Éric Toledano, vous êtes le nouveau vice-président de L’Académie des Césars : quelle vision du cinéma voulez-vous défendre ?
É. T. - Nous restons plus que jamais fidèles au cinéma. Jamais on n’égalera la sensation et l’émotion de voir un film sur grand écran. Les salles de cinéma nous manquent terriblement. Six mois de fermeture, ce n’est jamais arrivé, même pendant les deux guerres mondiales. Il va falloir batailler pour que les gens reviennent dans les salles, on n’a pas envie que cet acte de mixité sociale, l’un des rares vestiges du collectif, s’arrête. Nous faisons des films pour voir des gens qui ne se connaissent pas, rire, pleurer, vibrer ensemble, dans le partage.

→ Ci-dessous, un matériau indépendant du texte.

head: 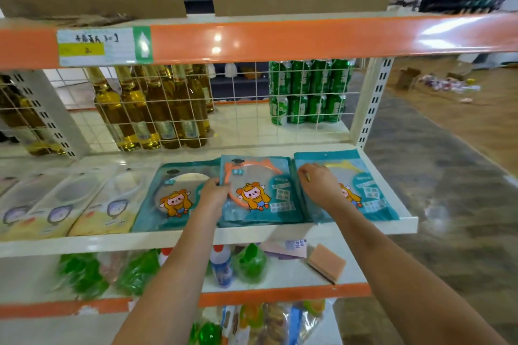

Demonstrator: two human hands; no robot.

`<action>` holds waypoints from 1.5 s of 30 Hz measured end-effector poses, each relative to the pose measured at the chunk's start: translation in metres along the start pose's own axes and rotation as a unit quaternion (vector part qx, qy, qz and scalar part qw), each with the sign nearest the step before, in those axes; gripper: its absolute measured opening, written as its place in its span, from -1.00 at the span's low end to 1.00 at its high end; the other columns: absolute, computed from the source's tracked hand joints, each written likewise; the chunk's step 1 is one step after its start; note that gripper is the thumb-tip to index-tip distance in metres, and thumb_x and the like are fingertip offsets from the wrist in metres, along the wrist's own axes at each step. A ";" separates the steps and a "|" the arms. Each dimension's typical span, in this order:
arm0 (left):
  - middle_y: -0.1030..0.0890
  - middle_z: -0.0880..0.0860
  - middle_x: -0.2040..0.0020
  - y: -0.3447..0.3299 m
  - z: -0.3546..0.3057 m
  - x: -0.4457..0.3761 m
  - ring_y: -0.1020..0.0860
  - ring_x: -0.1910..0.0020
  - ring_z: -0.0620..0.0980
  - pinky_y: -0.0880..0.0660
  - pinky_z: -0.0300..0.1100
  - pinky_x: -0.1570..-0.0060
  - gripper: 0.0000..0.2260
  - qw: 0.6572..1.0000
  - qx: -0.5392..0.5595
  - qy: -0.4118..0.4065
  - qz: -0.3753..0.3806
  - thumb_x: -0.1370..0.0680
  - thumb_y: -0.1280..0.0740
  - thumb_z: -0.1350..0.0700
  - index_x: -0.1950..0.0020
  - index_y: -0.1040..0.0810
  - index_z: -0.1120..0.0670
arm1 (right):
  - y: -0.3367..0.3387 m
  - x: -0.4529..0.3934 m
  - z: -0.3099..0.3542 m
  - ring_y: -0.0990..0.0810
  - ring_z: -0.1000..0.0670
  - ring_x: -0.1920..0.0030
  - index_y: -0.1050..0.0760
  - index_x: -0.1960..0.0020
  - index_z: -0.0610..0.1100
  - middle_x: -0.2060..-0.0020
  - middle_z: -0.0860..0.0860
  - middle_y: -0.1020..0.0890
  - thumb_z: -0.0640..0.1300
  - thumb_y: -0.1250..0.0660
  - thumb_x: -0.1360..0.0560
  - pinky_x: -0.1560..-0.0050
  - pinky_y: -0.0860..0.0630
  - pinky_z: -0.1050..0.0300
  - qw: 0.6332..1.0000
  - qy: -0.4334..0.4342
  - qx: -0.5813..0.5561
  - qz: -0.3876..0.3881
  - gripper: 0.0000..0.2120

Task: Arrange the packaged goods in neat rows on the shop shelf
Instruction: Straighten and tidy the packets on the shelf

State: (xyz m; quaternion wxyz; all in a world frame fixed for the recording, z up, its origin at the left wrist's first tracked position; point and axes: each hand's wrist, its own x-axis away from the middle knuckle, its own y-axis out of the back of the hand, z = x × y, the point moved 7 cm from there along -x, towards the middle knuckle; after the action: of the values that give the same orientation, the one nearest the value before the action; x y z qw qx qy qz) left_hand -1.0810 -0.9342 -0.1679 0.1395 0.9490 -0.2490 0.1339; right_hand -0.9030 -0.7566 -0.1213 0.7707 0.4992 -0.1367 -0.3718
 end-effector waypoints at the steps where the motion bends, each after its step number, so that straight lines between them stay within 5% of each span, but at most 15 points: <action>1: -0.59 0.18 -0.08 -0.002 -0.003 0.000 -0.56 0.10 0.04 -0.51 -0.13 0.17 -0.76 1.000 -0.015 -0.009 -0.005 -0.61 -0.23 0.22 -0.26 -0.45 0.23 | 0.001 -0.002 0.000 -0.47 -0.15 -0.14 -0.52 -0.18 -0.19 -0.09 -0.15 -0.58 -0.11 -0.11 -0.62 -0.09 -0.39 0.06 1.000 0.003 -0.001 0.002 -0.71; 4: -0.55 0.14 0.02 -0.005 -0.008 -0.001 -0.50 0.15 -0.01 -0.44 -0.23 0.26 -0.79 0.996 -0.071 -0.036 -0.030 -0.61 -0.21 0.22 -0.23 -0.45 0.23 | 0.000 -0.006 0.000 -0.47 -0.13 -0.14 -0.51 -0.19 -0.17 -0.10 -0.13 -0.58 -0.11 -0.11 -0.62 -0.08 -0.38 0.10 1.000 0.013 -0.001 0.010 -0.72; 9: -0.58 0.14 -0.04 -0.005 -0.008 -0.005 -0.56 0.06 0.05 -0.52 -0.08 0.06 -0.80 0.980 -0.177 -0.069 -0.061 -0.62 -0.21 0.13 -0.21 -0.47 0.16 | -0.006 -0.010 -0.003 -0.46 -0.09 -0.15 -0.50 -0.20 -0.17 -0.11 -0.11 -0.58 -0.10 -0.11 -0.62 -0.13 -0.38 0.09 1.000 0.021 0.001 0.022 -0.72; 12: -0.59 0.11 0.01 -0.007 -0.009 -0.007 -0.57 0.09 0.05 -0.52 -0.11 0.13 -0.83 0.967 -0.227 -0.083 -0.076 -0.62 -0.20 0.12 -0.14 -0.50 0.14 | -0.010 -0.009 -0.004 -0.44 -0.09 -0.17 -0.49 -0.22 -0.17 -0.13 -0.11 -0.56 -0.09 -0.11 -0.62 -0.14 -0.38 0.09 0.999 0.020 0.000 0.030 -0.71; 18: -0.57 0.16 -0.08 -0.011 -0.003 -0.016 -0.53 -0.10 0.14 -0.51 0.06 -0.12 -0.79 0.912 -0.381 -0.110 -0.104 -0.60 -0.21 0.05 -0.12 -0.54 0.13 | -0.010 -0.008 -0.004 -0.46 -0.08 -0.12 -0.49 -0.20 -0.18 -0.11 -0.11 -0.57 -0.10 -0.11 -0.63 -0.12 -0.41 0.07 0.999 0.020 -0.010 0.031 -0.72; 29: -0.39 0.20 -0.33 -0.017 -0.012 -0.008 -0.33 -0.35 0.18 -0.32 0.08 -0.31 -0.67 0.866 -0.465 -0.139 -0.117 -0.63 -0.18 0.02 -0.36 -0.41 0.10 | -0.010 -0.003 -0.006 -0.44 -0.07 -0.14 -0.50 -0.18 -0.17 -0.12 -0.09 -0.57 -0.09 -0.09 -0.63 -0.19 -0.42 0.04 0.999 0.028 0.018 0.042 -0.72; 37: -0.40 0.17 -0.33 -0.017 -0.014 0.004 -0.31 -0.34 0.16 -0.29 0.04 -0.31 -0.66 0.852 -0.486 -0.160 -0.110 -0.64 -0.12 -0.02 -0.37 -0.39 0.07 | -0.011 -0.010 0.002 -0.42 -0.11 -0.19 -0.44 -0.20 -0.17 -0.13 -0.12 -0.53 -0.06 -0.04 -0.64 -0.21 -0.39 0.02 0.994 0.031 0.071 0.078 -0.70; 45: -0.34 0.12 -0.41 0.011 -0.021 0.019 -0.26 -0.40 0.14 -0.22 0.03 -0.34 -0.59 0.836 -0.517 -0.153 -0.107 -0.63 -0.11 -0.09 -0.44 -0.32 0.02 | -0.036 -0.013 0.053 -0.33 -0.13 -0.33 -0.32 -0.38 -0.10 -0.32 -0.10 -0.40 -0.05 -0.07 -0.62 -0.32 -0.29 -0.03 0.983 0.111 0.081 0.119 -0.65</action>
State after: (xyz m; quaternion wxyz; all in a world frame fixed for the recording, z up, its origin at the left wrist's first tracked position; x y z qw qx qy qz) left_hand -1.0748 -0.9447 -0.1402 0.5829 0.7681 -0.1969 -0.1774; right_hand -0.9581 -0.7911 -0.1256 0.7765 0.5784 -0.1388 -0.2076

Pour relancer la culture, il faut aussi éveiller les plus jeunes, leur redonner le goût des salles. Avec Véronique Cayla (la nouvelle présidente de l’Académie des César, NDLR), nous aimerions créer un vrai pont entre l’Éducation nationale, la jeunesse et le cinéma, établir des partenariats entre les acteurs, les techniciens, les réalisateurs et les établissements scolaires. Cette idée me tient à cœur.
En thérapie, sur Arte, le jeudi à 20h55, du 4 février au 18 mars 2021.